No complex pipelines, no bloated abstractions — just a clean, fluent API to merge, split, compress, watermark, convert, and more.

Install

pip install lazypdf

Optional extras:

pip install lazypdf[ocr]       # OCR support (pytesseract + Pillow)
pip install lazypdf[office]    # DOCX/XLSX/PPTX export (python-docx, openpyxl, python-pptx)
pip install lazypdf[tables]    # Table extraction (pdfplumber)
pip install lazypdf[html]      # HTML to PDF via WeasyPrint engine
pip install lazypdf[browser]   # HTML to PDF via Playwright engine (Chromium)
pip install lazypdf[repair]    # PDF repair via pikepdf engine
pip install lazypdf[msoffice]  # MS Office COM automation on Windows (pywin32)
pip install lazypdf[all]       # Everything

Quick Start

import lazypdf as lz

# Read -> Transform -> Export
lz.read("input.pdf").rotate(90).compress().to_pdf("output.pdf")

# Merge multiple PDFs
lz.merge("file1.pdf", "file2.pdf", "file3.pdf").to_pdf("merged.pdf")

# Convert images to PDF
lz.read_images("scan1.jpg", "scan2.jpg").to_pdf("scans.pdf")

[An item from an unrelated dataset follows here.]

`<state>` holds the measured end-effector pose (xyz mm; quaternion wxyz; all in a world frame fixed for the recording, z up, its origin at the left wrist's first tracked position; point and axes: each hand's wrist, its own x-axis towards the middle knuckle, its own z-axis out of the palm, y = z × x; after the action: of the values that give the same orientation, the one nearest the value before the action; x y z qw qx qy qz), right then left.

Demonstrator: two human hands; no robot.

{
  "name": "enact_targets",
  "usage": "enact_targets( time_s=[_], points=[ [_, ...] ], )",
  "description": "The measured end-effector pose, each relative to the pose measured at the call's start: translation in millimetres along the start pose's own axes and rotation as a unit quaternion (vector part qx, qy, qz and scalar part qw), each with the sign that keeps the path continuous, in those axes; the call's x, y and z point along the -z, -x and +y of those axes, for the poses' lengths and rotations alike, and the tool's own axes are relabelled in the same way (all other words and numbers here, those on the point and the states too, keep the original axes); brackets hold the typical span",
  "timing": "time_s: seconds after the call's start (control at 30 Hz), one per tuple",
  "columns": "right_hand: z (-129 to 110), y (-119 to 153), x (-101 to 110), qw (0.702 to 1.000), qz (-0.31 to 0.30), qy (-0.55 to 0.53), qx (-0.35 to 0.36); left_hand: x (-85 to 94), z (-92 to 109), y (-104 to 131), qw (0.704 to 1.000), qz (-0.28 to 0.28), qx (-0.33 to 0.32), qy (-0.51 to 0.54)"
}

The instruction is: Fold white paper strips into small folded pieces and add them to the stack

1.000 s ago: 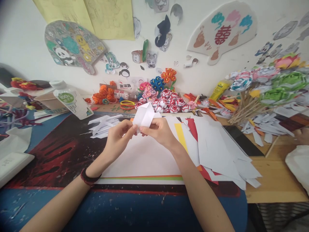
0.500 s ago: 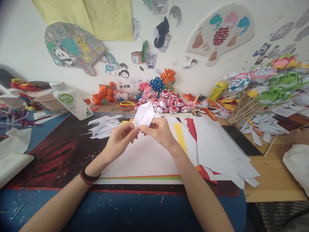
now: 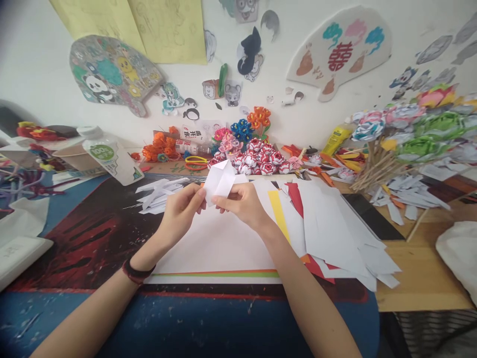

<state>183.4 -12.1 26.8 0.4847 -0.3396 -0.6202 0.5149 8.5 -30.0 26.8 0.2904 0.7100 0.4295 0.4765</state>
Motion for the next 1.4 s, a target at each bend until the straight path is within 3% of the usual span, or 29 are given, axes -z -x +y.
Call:
enact_targets(
  time_s=[0.17, 0.33, 0.5, 0.6, 0.87, 1.13, 1.4],
  points=[
    [3.5, -0.8, 1.2, 1.0, 0.011, -0.015, -0.017, 1.1, 1.0, -2.3, 0.999, -0.034, 0.001, -0.004],
    [3.2, -4.5, 12.3, 0.996, -0.073, -0.008, -0.059, 10.3, -1.8, -7.6, 0.996, -0.056, -0.01, -0.071],
    [2.6, -8.7, 24.5, 0.999, 0.025, -0.02, -0.024, 23.5, -8.1, -12.5, 0.99, -0.105, -0.029, -0.088],
    [6.6, -10.0, 28.2, 0.998, 0.054, -0.01, -0.005, 26.5, -10.1, -13.4, 0.987, -0.118, -0.036, -0.1],
    [17.2, -11.2, 21.0, 0.984, 0.16, 0.061, 0.043, 20.9, -17.4, -13.6, 0.99, -0.13, 0.026, -0.052],
    [17.5, -12.7, 25.5, 0.998, 0.055, -0.02, -0.039, 21.5, -22.9, -16.3, 0.994, -0.084, 0.059, -0.033],
    [26.4, -15.7, 24.2, 0.995, 0.098, 0.007, -0.033, 18.5, -33.1, -15.4, 0.993, -0.102, 0.051, -0.033]
  ],
)
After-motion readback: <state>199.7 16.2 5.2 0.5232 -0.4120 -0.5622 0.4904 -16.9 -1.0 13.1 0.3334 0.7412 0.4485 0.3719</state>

# Read Office documents (requires MS Office or LibreOffice)
lz.read_docx("report.docx").add_watermark("DRAFT").to_pdf("draft.pdf")
lz.read_xlsx("data.xlsx").to_png("output/")
lz.read_pptx("slides.pptx").extract_pages([1, 3]).to_pdf("summary.pdf")

# Extract specific pages
lz.read("big.pdf").extract_pages([1, 3, 5]).to_pdf("selected.pdf")

# Add watermark and page numbers
(
    lz.read("report.pdf")
    .add_watermark("CONFIDENTIAL", opacity=0.2)
    .add_page_numbers(position="bottom-center")
    .to_pdf("final.pdf")
)

# Export to images
lz.read("slides.pdf").to_png("output_dir/", dpi=300)

# Extract text
text = lz.read("document.pdf").extract_text()

# Encrypt / decrypt
lz.read("doc.pdf").encrypt("password").to_pdf("protected.pdf")
lz.read("protected.pdf").decrypt("password").to_pdf("unlocked.pdf")

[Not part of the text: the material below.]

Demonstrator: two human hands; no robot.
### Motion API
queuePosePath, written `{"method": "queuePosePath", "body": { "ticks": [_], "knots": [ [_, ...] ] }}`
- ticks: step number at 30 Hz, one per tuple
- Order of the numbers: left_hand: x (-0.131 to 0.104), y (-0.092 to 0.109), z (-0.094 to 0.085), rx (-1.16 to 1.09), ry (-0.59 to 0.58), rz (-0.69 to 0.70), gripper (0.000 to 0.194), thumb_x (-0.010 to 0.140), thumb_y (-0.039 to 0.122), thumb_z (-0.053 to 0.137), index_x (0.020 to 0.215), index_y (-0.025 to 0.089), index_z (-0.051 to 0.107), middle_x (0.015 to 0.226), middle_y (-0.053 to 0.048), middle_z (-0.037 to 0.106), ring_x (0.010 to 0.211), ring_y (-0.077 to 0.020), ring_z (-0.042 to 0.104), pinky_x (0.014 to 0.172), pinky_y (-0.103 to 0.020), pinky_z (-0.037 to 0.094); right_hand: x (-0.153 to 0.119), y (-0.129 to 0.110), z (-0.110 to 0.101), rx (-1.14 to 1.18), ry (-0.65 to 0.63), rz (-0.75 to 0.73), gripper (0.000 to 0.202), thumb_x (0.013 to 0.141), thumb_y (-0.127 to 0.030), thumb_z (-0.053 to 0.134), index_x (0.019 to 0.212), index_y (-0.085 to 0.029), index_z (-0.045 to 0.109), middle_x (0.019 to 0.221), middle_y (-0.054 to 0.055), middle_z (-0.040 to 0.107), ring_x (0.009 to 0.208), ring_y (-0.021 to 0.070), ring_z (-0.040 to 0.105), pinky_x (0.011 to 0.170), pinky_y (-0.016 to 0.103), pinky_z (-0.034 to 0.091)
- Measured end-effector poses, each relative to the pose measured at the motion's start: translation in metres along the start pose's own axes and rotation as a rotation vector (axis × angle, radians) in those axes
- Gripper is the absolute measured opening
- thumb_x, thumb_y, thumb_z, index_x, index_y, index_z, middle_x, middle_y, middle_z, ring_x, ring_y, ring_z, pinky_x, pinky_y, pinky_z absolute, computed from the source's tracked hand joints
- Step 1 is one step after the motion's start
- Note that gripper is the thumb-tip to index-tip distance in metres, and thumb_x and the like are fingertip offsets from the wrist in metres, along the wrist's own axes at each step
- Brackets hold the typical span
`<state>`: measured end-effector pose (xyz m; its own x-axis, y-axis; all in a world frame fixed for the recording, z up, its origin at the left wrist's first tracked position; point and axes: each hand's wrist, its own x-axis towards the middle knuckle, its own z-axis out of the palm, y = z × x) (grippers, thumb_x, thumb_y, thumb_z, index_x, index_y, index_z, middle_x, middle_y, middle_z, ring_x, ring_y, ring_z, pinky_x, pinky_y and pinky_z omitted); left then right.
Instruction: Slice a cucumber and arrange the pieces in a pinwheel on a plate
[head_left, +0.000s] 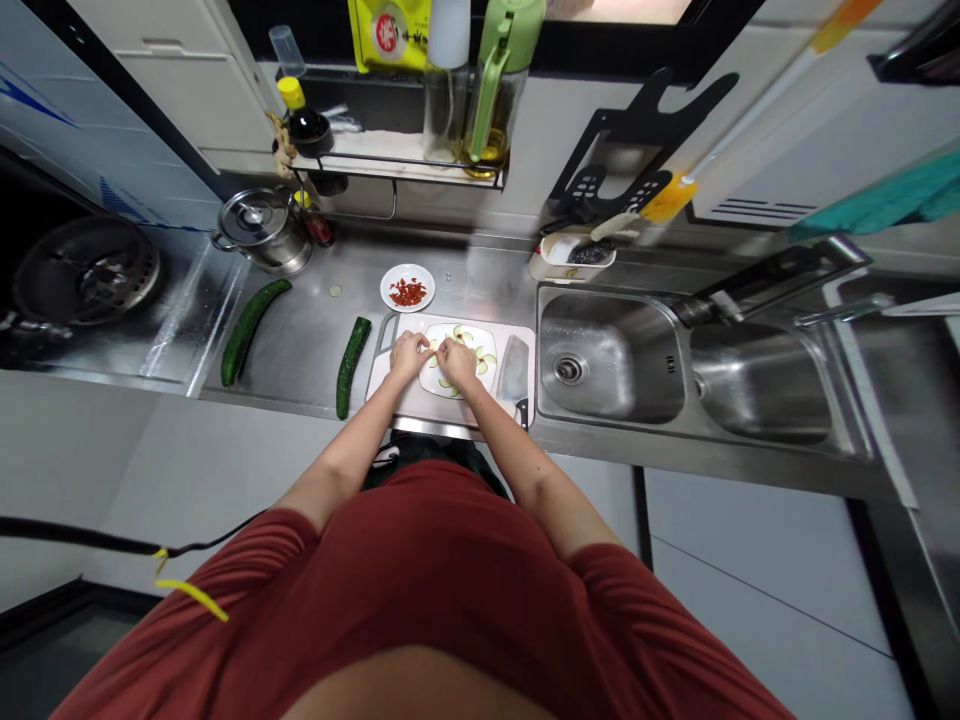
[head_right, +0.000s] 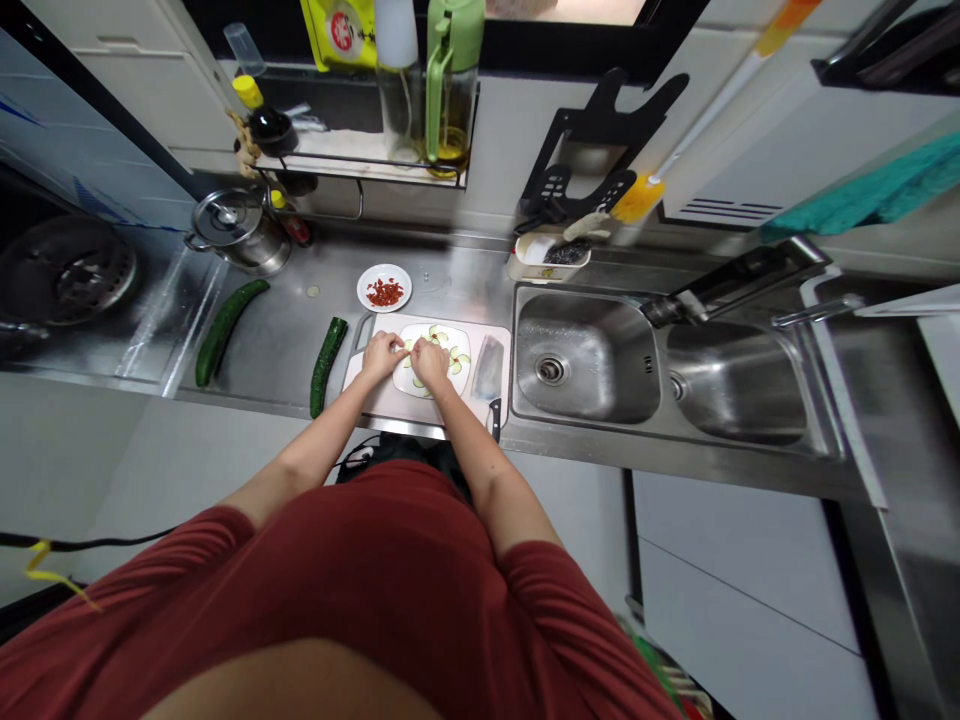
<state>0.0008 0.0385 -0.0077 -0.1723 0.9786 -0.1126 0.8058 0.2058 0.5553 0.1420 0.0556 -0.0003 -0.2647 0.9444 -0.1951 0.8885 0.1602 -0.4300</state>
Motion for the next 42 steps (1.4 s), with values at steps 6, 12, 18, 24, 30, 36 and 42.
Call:
{"method": "queuePosePath", "body": {
  "ticks": [6, 12, 18, 24, 30, 36, 42],
  "knots": [
    [0.0010, -0.0001, -0.0021, -0.047, 0.019, -0.025, 0.014, 0.076, 0.026, 0.066, 0.090, 0.024, 0.067, 0.093, -0.004, 0.056, 0.089, -0.0189, 0.056, 0.080, -0.030, 0.044, -0.0017, 0.0080, -0.0009, 0.031, 0.021, -0.007, 0.019, 0.091, -0.028, 0.047, 0.100, -0.021, 0.063, 0.095, 0.006, 0.069, 0.092, 0.0219, 0.060, 0.082, 0.030, 0.037],
    [0.0003, 0.0011, -0.0050, -0.044, 0.026, -0.032, 0.014, 0.076, 0.027, 0.067, 0.089, 0.024, 0.067, 0.093, -0.004, 0.056, 0.090, -0.0191, 0.056, 0.080, -0.030, 0.044, -0.0011, 0.0063, -0.0027, 0.032, 0.012, -0.021, 0.020, 0.092, -0.032, 0.048, 0.099, -0.021, 0.063, 0.094, 0.006, 0.068, 0.091, 0.0214, 0.060, 0.081, 0.030, 0.037],
    [0.0001, 0.0026, -0.0029, -0.014, 0.009, -0.026, 0.016, 0.075, 0.030, 0.068, 0.090, 0.024, 0.067, 0.094, -0.005, 0.056, 0.091, -0.0202, 0.056, 0.079, -0.030, 0.043, 0.0023, 0.0025, -0.0008, 0.007, -0.004, -0.003, 0.018, 0.092, -0.032, 0.050, 0.098, -0.021, 0.063, 0.095, 0.006, 0.069, 0.092, 0.0216, 0.060, 0.081, 0.030, 0.036],
    [0.0009, 0.0033, -0.0016, -0.003, -0.004, -0.023, 0.016, 0.076, 0.031, 0.069, 0.090, 0.024, 0.067, 0.094, -0.005, 0.055, 0.092, -0.0208, 0.055, 0.080, -0.031, 0.043, 0.0033, 0.0022, 0.0010, 0.002, -0.010, -0.010, 0.016, 0.091, -0.030, 0.051, 0.097, -0.021, 0.063, 0.095, 0.006, 0.069, 0.092, 0.0218, 0.060, 0.081, 0.031, 0.036],
    [0.0017, 0.0018, -0.0001, 0.005, -0.003, -0.019, 0.016, 0.076, 0.031, 0.069, 0.090, 0.024, 0.067, 0.094, -0.005, 0.055, 0.091, -0.0207, 0.055, 0.080, -0.031, 0.043, 0.0036, 0.0011, 0.0011, -0.008, -0.011, -0.006, 0.017, 0.092, -0.031, 0.050, 0.097, -0.021, 0.063, 0.092, 0.007, 0.069, 0.091, 0.0214, 0.060, 0.081, 0.030, 0.035],
    [0.0015, -0.0006, 0.0018, 0.007, -0.002, -0.023, 0.017, 0.076, 0.031, 0.068, 0.091, 0.023, 0.067, 0.094, -0.004, 0.055, 0.091, -0.0195, 0.054, 0.080, -0.029, 0.042, 0.0024, -0.0005, -0.0006, -0.014, -0.024, 0.000, 0.017, 0.092, -0.030, 0.050, 0.097, -0.021, 0.063, 0.093, 0.006, 0.069, 0.091, 0.0208, 0.060, 0.081, 0.030, 0.035],
    [0.0010, -0.0013, 0.0026, -0.013, 0.005, -0.029, 0.017, 0.076, 0.030, 0.069, 0.090, 0.022, 0.067, 0.094, -0.005, 0.055, 0.092, -0.0194, 0.054, 0.080, -0.028, 0.042, 0.0012, 0.0006, 0.0012, 0.005, -0.012, -0.004, 0.017, 0.092, -0.031, 0.049, 0.096, -0.021, 0.062, 0.092, 0.005, 0.069, 0.090, 0.0208, 0.060, 0.080, 0.030, 0.035]
  ]
}}
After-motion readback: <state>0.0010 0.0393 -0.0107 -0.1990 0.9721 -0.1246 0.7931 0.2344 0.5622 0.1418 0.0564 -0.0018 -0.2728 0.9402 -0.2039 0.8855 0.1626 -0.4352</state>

# Redact sensitive text (case-sensitive, exact match)
lz.read("doc.pdf").redact("SECRET-123").to_pdf("redacted.pdf")

# Split into individual pages
lz.read("doc.pdf").split("output_dir/", every=1)

# Chain anything
(
    lz.read("input.pdf")
    .merge("extra.pdf")
    .remove_pages([2, 4])
    .rotate(90, pages=[1])
    .crop(left=50, right=50)
    .add_watermark("DRAFT")
    .compress()
    .to_pdf("result.pdf")
)

API Reference

Entry Points

Function Description Dependency
lz.read(path) Read a PDF file pymupdf
lz.read_pdf(path) Alias for read() pymupdf
lz.merge(*paths) Merge multiple PDFs pymupdf
lz.read_images(*paths, page_size=) Create PDF from images (default: "fit") pymupdf
lz.read_jpg(*paths, page_size=) Create PDF from JPEGs pymupdf
lz.read_png(*paths, page_size=) Create PDF from PNGs pymupdf
lz.read_html(path_or_url, engine=) Create PDF from HTML (default: "pymupdf") pymupdf
lz.read_docx(path) Read Word document MS Office / LibreOffice
lz.read_xlsx(path) Read Excel spreadsheet MS Office / LibreOffice
lz.read_pptx(path) Read PowerPoint presentation MS Office / LibreOffice
lz.read_csv(path) Read CSV file MS Office / LibreOffice
lz.from_bytes(data) Create PDF from raw bytes pymupdf

Chainable Operations

Method Description
.merge(*others) Append more PDFs (paths, objects, or lists)
.rotate(degrees, pages=) Rotate pages (multiple of 90)
.crop(left=, top=, right=, bottom=, pages=) Crop page margins (in points)
.compress(img_quality=, compression_level=) Reduce file size (deflate compression, dedup objects)
.add_watermark(text, ...) Add text watermark
.add_image_watermark(path, ...) Add image watermark (with opacity)
.add_page_numbers(...) Insert page numbers
.resize(size, pages=) Resize pages to standard paper size (a4, letter, etc.)
.flatten(dpi=, pages=) Rasterize pages (burns annotations/forms into flat image)
.extract_pages(pages) Keep only specified pages
.remove_pages(pages) Remove specified pages
.reorder(order) Reorder/duplicate pages
.reverse() Reverse page order
.encrypt(password, algorithm=) Add password protection (default: AES-256-R5)
.decrypt(password) Remove password protection
.redact(text) Black out text permanently
.repair(engine=) Fix corrupted PDFs (default: "auto")
.ocr(language=) Make scanned pages searchable
.copy() Create independent copy

All page parameters are 1-indexed (first page = 1).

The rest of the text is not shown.